To do -> Your job is to copy the lines from the material that include "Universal".

Supplied records ->
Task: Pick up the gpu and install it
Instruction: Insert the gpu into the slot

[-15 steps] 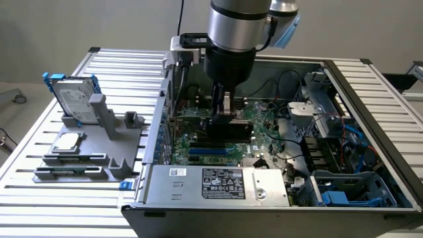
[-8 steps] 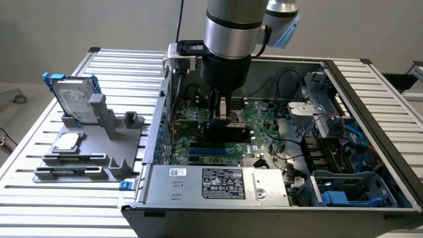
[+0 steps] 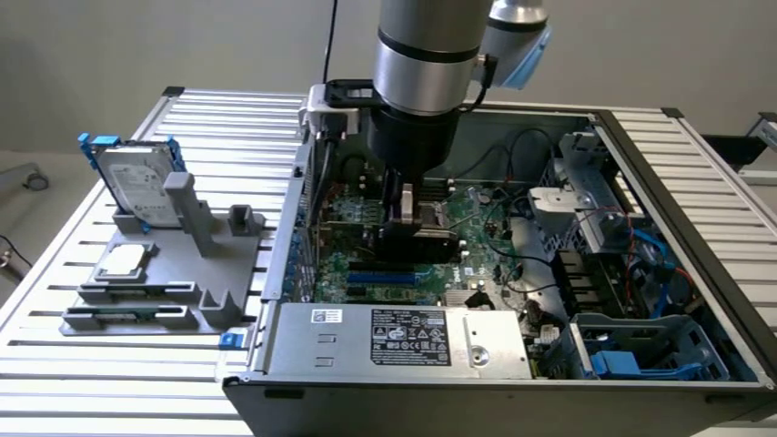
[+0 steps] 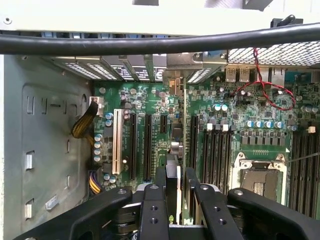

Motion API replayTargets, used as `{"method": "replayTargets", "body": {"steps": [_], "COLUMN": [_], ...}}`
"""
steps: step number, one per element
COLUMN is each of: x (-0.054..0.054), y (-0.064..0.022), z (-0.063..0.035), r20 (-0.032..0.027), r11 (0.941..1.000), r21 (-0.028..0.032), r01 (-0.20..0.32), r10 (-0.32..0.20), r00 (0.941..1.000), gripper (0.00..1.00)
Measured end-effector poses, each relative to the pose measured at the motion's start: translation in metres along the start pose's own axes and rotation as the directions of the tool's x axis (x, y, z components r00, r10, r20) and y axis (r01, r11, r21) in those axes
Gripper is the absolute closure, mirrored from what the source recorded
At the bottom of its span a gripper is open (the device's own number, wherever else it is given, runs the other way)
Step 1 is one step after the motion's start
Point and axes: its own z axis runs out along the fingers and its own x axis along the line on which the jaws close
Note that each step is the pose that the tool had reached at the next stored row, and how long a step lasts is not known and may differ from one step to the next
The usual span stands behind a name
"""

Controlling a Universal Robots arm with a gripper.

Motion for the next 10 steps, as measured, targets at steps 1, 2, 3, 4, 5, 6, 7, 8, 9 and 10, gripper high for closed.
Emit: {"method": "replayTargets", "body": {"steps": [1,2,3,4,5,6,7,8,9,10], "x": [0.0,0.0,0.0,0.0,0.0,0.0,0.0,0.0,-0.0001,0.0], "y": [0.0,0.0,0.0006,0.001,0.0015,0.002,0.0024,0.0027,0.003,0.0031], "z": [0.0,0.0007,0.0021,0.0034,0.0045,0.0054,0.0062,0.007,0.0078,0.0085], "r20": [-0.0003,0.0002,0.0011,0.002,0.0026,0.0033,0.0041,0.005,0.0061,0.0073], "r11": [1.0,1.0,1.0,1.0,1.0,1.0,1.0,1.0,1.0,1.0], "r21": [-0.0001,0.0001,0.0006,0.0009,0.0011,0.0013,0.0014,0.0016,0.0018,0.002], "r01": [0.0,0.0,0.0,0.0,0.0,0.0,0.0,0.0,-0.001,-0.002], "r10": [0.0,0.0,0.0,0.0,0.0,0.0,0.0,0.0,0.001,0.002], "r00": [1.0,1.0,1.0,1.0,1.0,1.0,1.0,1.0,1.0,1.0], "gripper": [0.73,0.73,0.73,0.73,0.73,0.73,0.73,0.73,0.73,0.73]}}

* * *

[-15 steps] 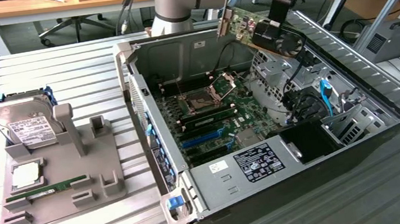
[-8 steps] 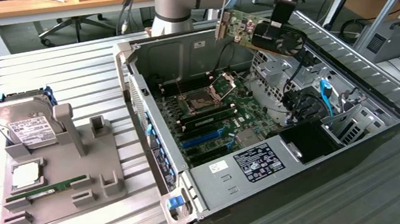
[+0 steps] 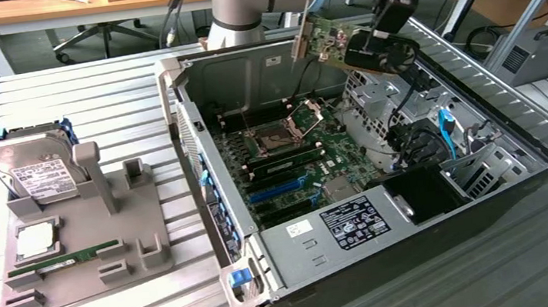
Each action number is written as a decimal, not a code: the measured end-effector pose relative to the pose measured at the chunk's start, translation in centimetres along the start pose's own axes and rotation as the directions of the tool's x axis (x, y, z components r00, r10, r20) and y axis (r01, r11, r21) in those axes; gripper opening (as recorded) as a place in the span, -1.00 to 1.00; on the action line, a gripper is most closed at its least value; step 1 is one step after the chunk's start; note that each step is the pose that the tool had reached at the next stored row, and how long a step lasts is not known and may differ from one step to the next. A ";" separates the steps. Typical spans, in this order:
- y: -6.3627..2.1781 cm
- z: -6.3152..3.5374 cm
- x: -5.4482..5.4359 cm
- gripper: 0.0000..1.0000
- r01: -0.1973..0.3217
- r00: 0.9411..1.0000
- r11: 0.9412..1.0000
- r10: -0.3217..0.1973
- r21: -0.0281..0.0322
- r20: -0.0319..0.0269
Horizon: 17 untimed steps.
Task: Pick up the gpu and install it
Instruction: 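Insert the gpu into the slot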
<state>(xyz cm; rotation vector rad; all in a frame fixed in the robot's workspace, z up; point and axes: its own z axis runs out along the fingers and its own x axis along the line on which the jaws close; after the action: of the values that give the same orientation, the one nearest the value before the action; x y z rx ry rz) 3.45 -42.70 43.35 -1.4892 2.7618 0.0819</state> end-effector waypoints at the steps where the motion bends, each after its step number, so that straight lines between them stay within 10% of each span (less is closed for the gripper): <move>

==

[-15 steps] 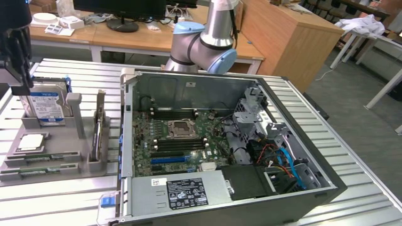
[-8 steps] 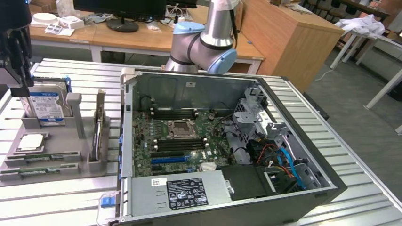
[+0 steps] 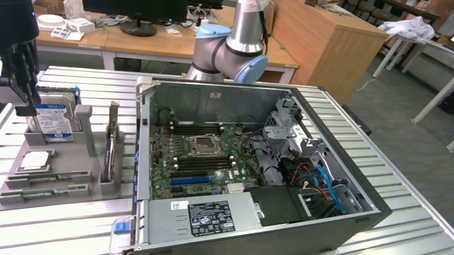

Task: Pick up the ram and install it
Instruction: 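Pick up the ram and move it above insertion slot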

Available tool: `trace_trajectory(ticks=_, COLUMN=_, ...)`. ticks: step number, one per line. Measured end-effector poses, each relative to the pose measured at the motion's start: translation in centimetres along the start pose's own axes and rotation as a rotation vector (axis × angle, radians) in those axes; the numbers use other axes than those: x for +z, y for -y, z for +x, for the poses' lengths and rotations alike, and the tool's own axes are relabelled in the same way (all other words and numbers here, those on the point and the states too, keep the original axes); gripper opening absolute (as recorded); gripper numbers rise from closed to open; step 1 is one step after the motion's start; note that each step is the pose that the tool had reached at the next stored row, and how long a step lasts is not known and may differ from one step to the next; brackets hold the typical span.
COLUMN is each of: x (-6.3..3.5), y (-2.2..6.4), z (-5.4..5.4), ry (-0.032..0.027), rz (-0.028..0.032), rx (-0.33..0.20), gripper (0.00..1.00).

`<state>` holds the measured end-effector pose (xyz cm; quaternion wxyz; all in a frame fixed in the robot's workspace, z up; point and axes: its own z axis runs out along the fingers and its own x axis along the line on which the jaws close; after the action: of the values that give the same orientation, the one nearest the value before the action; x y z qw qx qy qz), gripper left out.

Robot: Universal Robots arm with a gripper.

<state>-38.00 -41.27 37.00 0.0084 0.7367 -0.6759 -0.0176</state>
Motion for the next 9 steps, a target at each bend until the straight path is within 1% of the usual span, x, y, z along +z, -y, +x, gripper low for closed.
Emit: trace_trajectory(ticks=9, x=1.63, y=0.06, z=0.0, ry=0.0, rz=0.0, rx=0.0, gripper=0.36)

Reply to the exercise ->
Controlling a Universal Robots arm with a gripper.
Robot: Universal Robots arm with a gripper.

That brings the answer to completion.